Due to the fact that TMPA timeseries are built up with estimates from  constantly varying data sources, it is likely that inhomegeneities in the temporal record exist.  Each precipitation field should be interpreted as the best estimate of precipitation in each grid point at the observation time.  In general, as a high-resolution precipitation product, TMPA does not have the same homogeneity goals as a climate dataset like GPCP v2.2. Data can be saved in several different format including graphic formats  and timeseries (e.g. comma delimited format). This example of the new Version 7 TMPA-RT data product shows a rainfall accumulation map in the Rome region between 2000 and 2016 generated with Giovanni.
The data that we will use is in .csv (comma-separated values) file format. The .csv format is a plain text format, where each value in the dataset is separate by a comma and each “row” in the dataset is separated by a line break. Plain text formats are ideal for working both across platforms (Mac, PC, LINUX, etc) and also can be read by many different tools. The plain text format is also less likely to become obsolete over time.


The Seasonal Trend Decomposition using Loess (STL) is an algorithm that was developed to help to divide up a time series into three components namely: the trend, seasonality and remainder. The methodology was presented by Robert Cleveland, William Cleveland, Jean McRae and Irma Terpenning in the Journal of Official Statistics in 1990. The STL is available within R via the stl function. image image

The four graphs are the original data, seasonal component, trend component and the remainder and this shows the periodic seasonal pattern extracted out from the original data. There is a bar at the right hand side of each graph to allow a relative comparison of the magnitudes of each component. For this data the change in trend is less than the variation doing to the monthly variation.
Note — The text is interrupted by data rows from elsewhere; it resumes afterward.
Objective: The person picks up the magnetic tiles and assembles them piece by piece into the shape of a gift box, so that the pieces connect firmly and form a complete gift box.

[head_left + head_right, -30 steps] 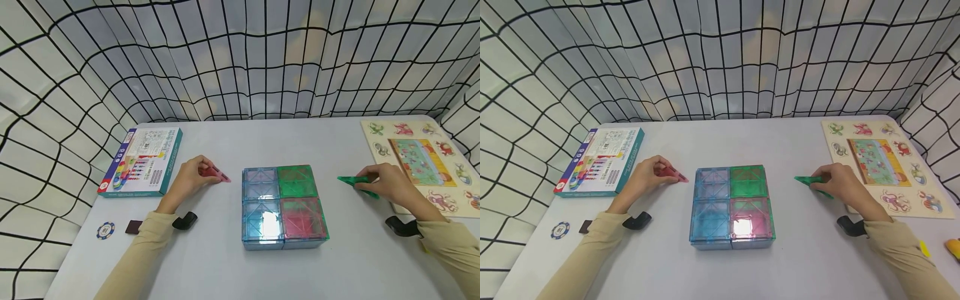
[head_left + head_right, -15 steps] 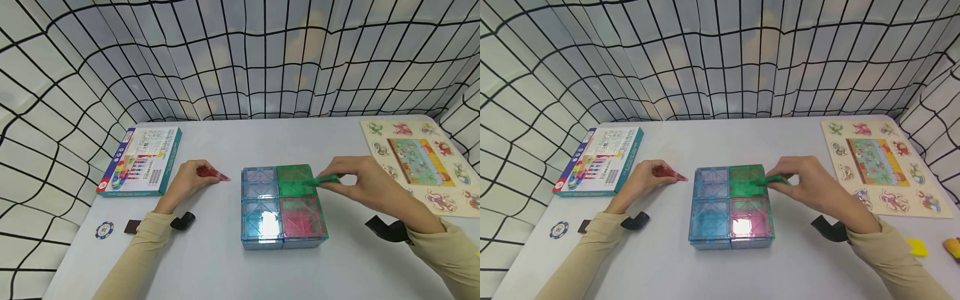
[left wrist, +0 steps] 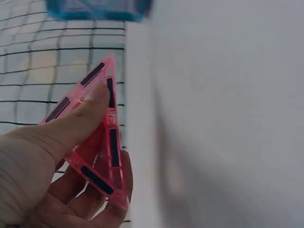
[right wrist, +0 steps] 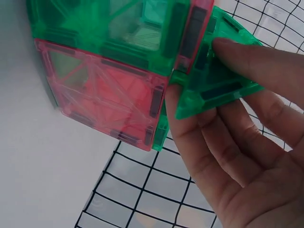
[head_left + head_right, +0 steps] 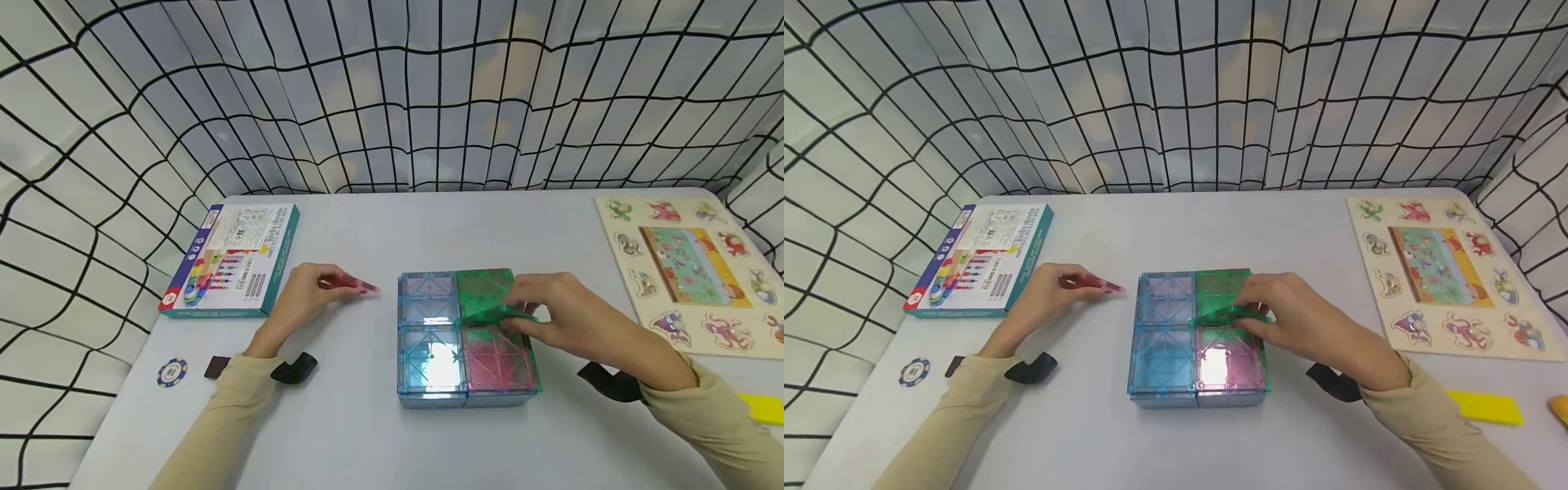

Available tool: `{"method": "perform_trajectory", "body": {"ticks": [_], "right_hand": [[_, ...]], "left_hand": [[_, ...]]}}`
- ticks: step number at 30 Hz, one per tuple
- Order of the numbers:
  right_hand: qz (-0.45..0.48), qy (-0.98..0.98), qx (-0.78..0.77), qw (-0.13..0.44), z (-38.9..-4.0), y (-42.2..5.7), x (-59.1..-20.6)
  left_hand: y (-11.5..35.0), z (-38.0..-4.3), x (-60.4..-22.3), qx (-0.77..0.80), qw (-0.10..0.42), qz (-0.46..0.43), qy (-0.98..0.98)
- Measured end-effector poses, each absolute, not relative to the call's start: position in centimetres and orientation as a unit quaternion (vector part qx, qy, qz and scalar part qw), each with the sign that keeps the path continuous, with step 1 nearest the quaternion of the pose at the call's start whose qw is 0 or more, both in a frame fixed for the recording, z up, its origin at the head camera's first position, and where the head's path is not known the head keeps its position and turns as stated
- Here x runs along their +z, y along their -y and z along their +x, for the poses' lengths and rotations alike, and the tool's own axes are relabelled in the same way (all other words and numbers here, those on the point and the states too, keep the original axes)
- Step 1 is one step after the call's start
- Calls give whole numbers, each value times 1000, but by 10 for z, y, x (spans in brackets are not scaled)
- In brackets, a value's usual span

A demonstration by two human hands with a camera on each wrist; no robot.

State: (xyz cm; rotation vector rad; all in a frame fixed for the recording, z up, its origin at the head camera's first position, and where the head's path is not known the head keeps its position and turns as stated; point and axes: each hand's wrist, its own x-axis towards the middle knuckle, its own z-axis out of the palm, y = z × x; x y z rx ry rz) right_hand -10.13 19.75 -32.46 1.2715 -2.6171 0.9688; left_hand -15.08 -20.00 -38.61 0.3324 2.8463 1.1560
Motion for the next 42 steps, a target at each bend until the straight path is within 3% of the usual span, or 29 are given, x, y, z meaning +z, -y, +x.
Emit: {"method": "perform_trajectory", "body": {"ticks": [10, 16, 24, 31, 37, 42], "right_hand": [[421, 853, 303, 49, -100, -203, -322], [415, 853, 314, 30, -100, -205, -323], [407, 856, 316, 33, -100, -203, -322], [401, 863, 304, 46, -98, -204, -322], [321, 897, 302, 43, -89, -219, -316], [194, 923, 328, -41, -75, -264, -323]], "left_hand": [[148, -107, -325, 433, -49, 253, -864], [116, -94, -326, 418, -36, 321, -849], [104, -94, -337, 399, -31, 346, -849], [105, -95, -337, 385, -30, 352, -853], [113, -87, -334, 379, -26, 304, -874], [142, -70, -333, 393, 40, 195, -898]]}}
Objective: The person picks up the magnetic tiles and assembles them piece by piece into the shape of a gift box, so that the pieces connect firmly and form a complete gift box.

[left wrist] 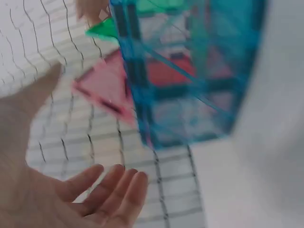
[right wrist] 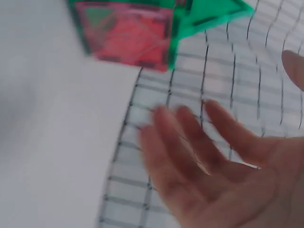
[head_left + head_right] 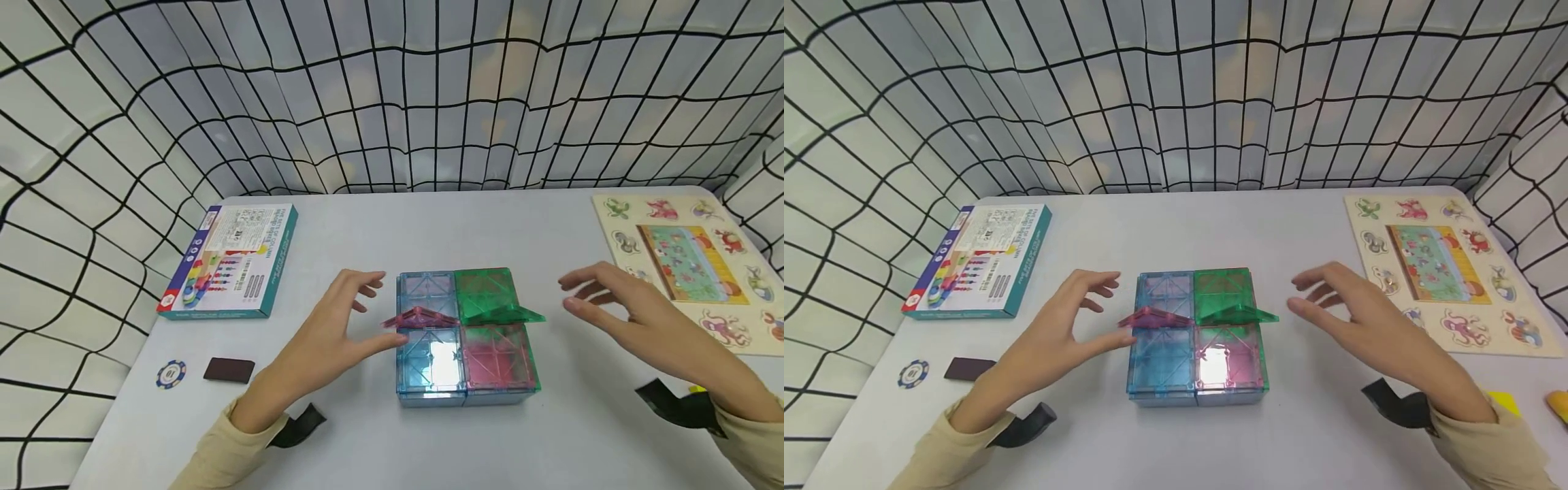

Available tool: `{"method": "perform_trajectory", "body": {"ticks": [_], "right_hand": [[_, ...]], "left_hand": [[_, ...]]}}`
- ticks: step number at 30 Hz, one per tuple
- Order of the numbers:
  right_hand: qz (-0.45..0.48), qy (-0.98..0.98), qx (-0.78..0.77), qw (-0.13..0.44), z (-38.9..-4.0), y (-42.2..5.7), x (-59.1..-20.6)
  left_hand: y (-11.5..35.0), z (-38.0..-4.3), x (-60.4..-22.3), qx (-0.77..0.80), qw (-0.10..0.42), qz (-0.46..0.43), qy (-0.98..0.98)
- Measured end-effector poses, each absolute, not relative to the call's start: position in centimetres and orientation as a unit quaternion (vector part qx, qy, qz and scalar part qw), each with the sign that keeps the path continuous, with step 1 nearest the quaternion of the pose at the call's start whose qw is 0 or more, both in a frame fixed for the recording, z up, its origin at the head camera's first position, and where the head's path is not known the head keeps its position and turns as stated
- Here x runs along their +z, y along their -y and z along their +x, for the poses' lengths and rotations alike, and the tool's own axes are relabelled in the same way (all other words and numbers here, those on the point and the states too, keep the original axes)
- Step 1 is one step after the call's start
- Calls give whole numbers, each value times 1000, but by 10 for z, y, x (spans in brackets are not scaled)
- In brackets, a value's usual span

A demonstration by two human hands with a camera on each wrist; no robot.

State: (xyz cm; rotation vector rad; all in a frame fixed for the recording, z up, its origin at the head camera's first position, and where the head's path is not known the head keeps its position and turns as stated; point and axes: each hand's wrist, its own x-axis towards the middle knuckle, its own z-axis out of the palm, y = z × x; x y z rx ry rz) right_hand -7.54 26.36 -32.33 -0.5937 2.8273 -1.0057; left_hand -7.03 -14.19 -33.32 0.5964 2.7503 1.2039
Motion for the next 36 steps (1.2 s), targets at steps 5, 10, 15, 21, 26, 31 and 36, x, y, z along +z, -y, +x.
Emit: {"method": "perform_trajectory", "body": {"ticks": [5, 10, 15, 21, 26, 31, 36], "right_hand": [[-196, -911, -333, 143, -59, -288, -361], [-249, -873, -399, 125, -42, -257, -389], [-244, -859, -444, 76, -31, -217, -401], [-216, -861, -458, 53, -41, -199, -401], [-223, -856, -464, 43, -68, -193, -400], [-232, -850, -471, 37, -103, -186, -404], [-237, -838, -490, 40, -137, -179, -407]], "left_hand": [[165, -61, -356, 374, 174, 178, -893], [152, -54, -386, 281, 218, 264, -897], [133, -50, -395, 256, 164, 285, -909], [128, -56, -396, 260, 136, 284, -913], [130, -81, -394, 289, 141, 276, -906], [133, -117, -394, 328, 161, 270, -891], [135, -149, -398, 355, 153, 276, -880]]}}
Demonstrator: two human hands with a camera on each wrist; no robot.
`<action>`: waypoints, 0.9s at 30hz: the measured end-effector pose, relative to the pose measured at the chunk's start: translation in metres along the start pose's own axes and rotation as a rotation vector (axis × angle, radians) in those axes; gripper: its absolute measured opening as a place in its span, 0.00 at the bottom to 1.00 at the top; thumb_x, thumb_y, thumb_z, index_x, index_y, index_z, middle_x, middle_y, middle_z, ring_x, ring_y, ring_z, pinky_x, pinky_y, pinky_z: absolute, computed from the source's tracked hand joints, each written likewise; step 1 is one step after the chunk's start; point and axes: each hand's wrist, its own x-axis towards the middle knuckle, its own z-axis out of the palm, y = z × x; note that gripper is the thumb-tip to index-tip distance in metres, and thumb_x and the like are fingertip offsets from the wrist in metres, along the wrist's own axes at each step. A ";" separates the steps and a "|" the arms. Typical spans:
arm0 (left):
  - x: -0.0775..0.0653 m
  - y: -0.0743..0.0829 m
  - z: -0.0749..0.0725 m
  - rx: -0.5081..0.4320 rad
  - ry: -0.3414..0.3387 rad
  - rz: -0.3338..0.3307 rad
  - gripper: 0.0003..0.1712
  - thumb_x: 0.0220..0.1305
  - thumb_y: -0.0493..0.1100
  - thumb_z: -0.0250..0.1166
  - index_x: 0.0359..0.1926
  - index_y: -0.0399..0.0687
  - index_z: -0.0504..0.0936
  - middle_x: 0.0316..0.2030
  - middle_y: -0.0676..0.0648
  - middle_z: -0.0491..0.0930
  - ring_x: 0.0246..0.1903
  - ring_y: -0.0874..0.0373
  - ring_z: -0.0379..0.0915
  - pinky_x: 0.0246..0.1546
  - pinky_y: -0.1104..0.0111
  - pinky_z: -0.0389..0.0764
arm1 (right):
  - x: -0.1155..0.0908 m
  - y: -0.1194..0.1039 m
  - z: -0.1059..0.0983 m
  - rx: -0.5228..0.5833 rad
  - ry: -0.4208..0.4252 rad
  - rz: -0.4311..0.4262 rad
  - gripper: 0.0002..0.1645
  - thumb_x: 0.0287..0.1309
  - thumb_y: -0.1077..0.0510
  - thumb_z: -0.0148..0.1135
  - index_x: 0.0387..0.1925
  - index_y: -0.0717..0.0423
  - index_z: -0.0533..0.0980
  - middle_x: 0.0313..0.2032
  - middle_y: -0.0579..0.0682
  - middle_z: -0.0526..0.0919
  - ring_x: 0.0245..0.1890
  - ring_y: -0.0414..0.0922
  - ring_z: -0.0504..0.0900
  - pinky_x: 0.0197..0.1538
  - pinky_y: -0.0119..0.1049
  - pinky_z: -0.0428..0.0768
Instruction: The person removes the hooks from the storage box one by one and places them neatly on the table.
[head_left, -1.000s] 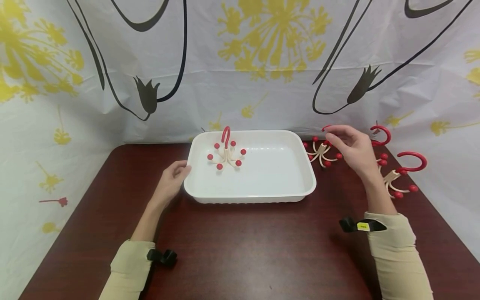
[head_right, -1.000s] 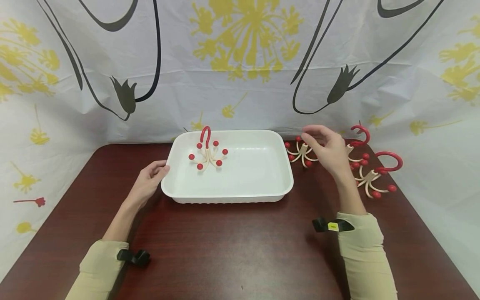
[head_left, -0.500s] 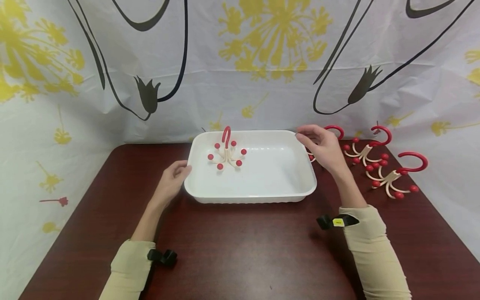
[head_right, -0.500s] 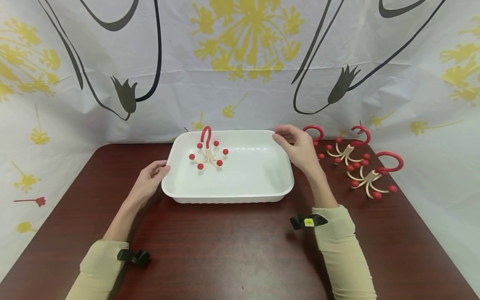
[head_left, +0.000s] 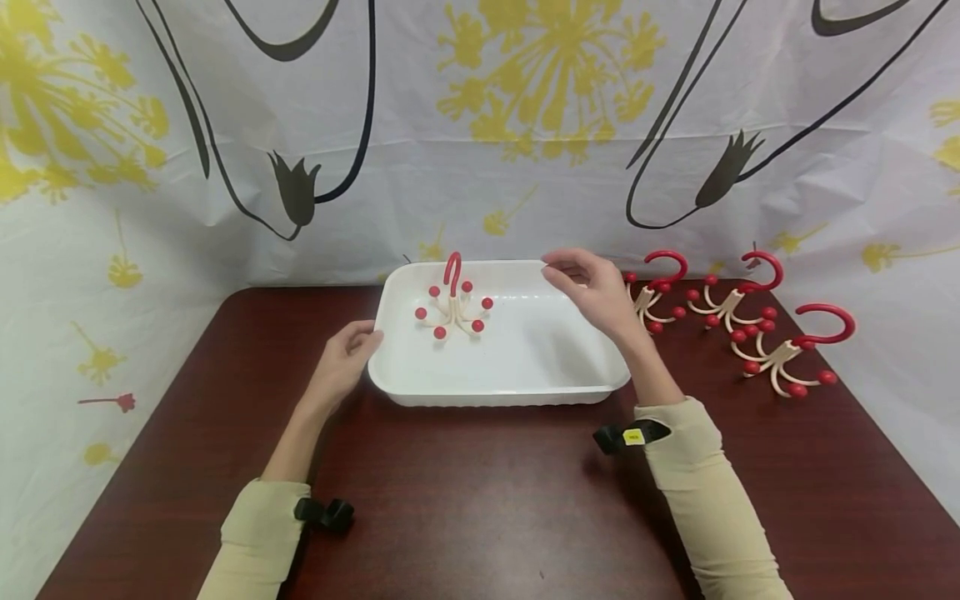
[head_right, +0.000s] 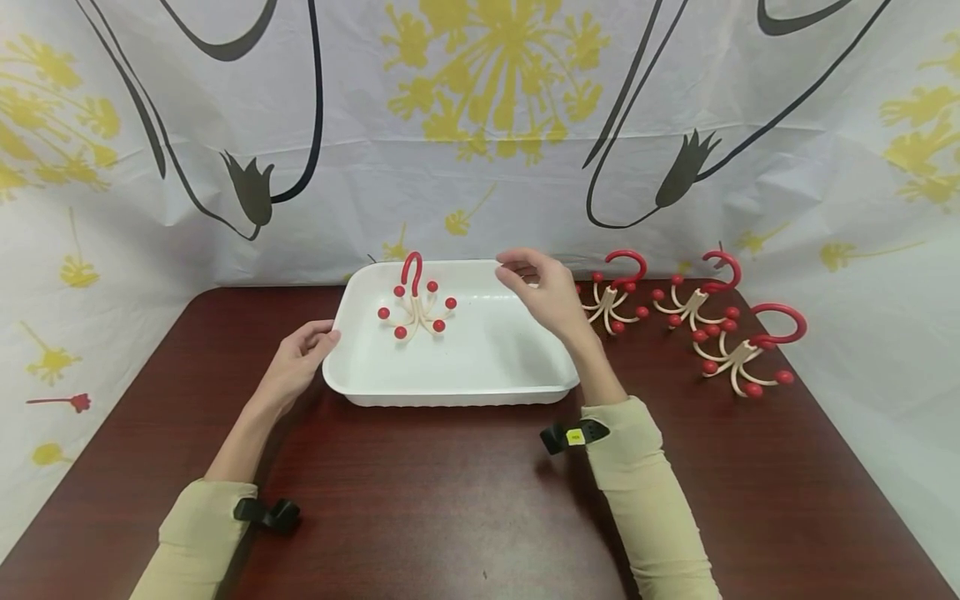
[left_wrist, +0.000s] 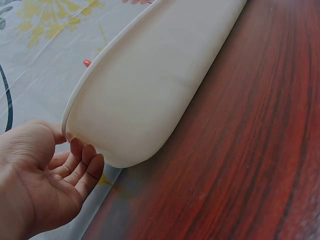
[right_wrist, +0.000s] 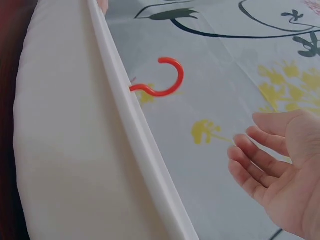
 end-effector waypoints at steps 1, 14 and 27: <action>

The trend component shows a marked insufficiency of precipitation in 2006, confirmed also by the two lines below zero in the remainder component. this is confirmed by the historical report of the Roman authorities: The year 2006 was characterized by a general lack of liquidity and snowfall and temperatures significantly above the average of the entire national territory. Such lack of precipitation has also been reflected in Lazio, causing abnormal weather-hydrological situations, in particular with reference to the period September - December 2006.
The smallness of the snow cover at the end of this year on the Apennines, and the data available from the monitoring of the most sensitive sources to annual variations in precipitation, in the case of persistence of water supply deficit, inducing to expect for the coming months outflows reduced , with possible critical as regards both the irrigation requirement that it caters for the surface water resource, both for the respect of the conditions of outflow
minimum subsistence of the waterways.
There were no critical situations regarding the drinking water supply.

After over 17 years of productive data gathering, the instruments on TRMM were turned off on April 8, 2015. The spacecraft re-entered the Earth’s atmosphere on June 15, 2015, at 11:55 p.m. EDT, over the South Indian Ocean, The multi-satellite 3B42*/TMPA product will continue to be produced through early 2018 when the transition from 3B42* to IMERG will be complete.